Che esistano green e social-washing è indubbio. La moda è un’industria che costruisce una quota importante del suo valore con la comunicazione e i messaggi emozionali. Finalmente si abbina l’idea del lusso alla sostenibilità a conferma di come questi temi caratterizzino il nostro tempo e le sensibilità dei consumatori. E i brand non possono certo perdere questa opportunità, pena l’esclusione da uno dei driver culturali dominanti. Detto questo, va riconosciuto lo sforzo che i marchi stanno mettendo in campo per darsi una nuova reputazione, mettersi al riparo da attacchi di movimenti ecologisti, umanitari e animalisti ma anche per inserire la moda in una narrazione di responsabilità sociale e ambientale. Nei bilanci di sostenibilità dei grandi attori della moda possiamo leggere (suggerisco di farlo per capire dove và la moda) obiettivi alti come la riduzione dei GHG cioè dei gas responsabili dell’effetto serra e che essere raggiunti richiedono modalità di misurazione dell’impatto ambientale proprio e della supply chain -dai produttori di fibre ai nobilitatori fino ai confezionisti. Un salto di qualità considerando che fino a poco tempo fa le strategie di sostenibilità si identificavano con qualche capsule a tema green. Tutti i brand dispongono ormai di uffici per la sostenibilità, adottano metodologie di lavoro ispirate all’ecodesign, non disdegnano di ricorrere ai sistemi di certificazione, collaborano con università e start up. Del resto la moda non è un universo isolato e questi cambiamenti riguardano tutto il sistema industriale seppur con punte avanzate e aree più restie.
La moda in generale tra 20 anni: cosa vedreste nel futuro se disponeste di una sfera di cristallo, e (soprattutto) cosa c’è da fare per ottenerlo concretamente?
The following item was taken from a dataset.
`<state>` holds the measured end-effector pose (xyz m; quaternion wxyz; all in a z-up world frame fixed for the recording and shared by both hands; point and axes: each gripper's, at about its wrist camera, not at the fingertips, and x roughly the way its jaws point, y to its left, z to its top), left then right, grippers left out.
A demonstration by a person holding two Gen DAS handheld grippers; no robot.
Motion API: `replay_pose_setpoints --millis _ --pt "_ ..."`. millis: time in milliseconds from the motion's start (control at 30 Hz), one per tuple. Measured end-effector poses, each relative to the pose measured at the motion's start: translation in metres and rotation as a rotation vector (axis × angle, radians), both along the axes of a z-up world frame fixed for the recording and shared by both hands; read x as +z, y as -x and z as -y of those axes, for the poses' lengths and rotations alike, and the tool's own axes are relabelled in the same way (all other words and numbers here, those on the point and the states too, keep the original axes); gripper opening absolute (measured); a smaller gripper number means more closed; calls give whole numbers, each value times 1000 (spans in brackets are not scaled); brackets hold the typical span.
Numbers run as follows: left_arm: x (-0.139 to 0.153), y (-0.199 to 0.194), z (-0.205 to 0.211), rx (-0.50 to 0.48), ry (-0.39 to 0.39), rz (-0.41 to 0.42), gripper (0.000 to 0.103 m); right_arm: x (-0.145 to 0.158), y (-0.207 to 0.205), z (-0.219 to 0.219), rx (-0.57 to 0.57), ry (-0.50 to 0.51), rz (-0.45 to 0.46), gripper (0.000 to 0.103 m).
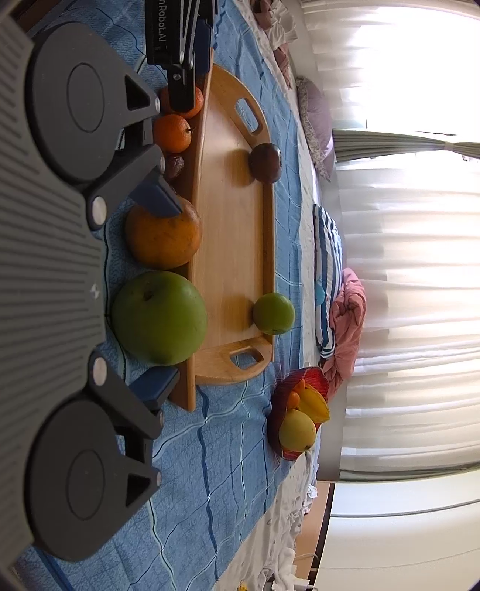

Difficile dirlo. Aziende e centri di ricerca ma anche start up stanno lavorando molto sui materiali: dal riciclo ai biopolimeri, dalle fibre da agricoltura rigenerativa alla plastica ottenuta da fonte biologica anziché da petrolio. E c’è già chi ottiene polimeri dai gas di scarico, cioè dal sequestro della CO2. La stampa 3D sta entrando anche nella moda quindi forse avremo tessuti fatti senza tessitura e forse a minor impatto ambientale. Nuovi materiali oppure al contrario tradizionali e riscoperti in una logica di valorizzazione dei territori, robotica nei processi produttivi e riscoperta di artigianalità. Insomma, questo settore continuerà a divertirci con le sue molteplici anime. Una raccomandazione: va bene parlare di moda ma volumi di materiali e di prodotti ancora più significativi riguardano quelli gli addetti ai lavori chiamano tessili tecnici, cioè la componente fibrosa dell’automotive, delle tecnologie e dei processi industriali, i tessili usati nel comparto medicale e nell’assorbenza, ma anche nell’edilizia, in agricoltura e naturalmente nel packaging e nell’arredo. Ci si interroga poco sul carico ambientale di questo lato dell’industria tessile eppure, per fare un esempio, è più difficile riciclare un composito che un paio di jeans. Cosa fare quindi? Innanzitutto, non smettere di studiare e fare ricerca, sia a cura delle aziende che delle università e delle istituzioni pubbliche. Queste sono le vere sfide per il futuro.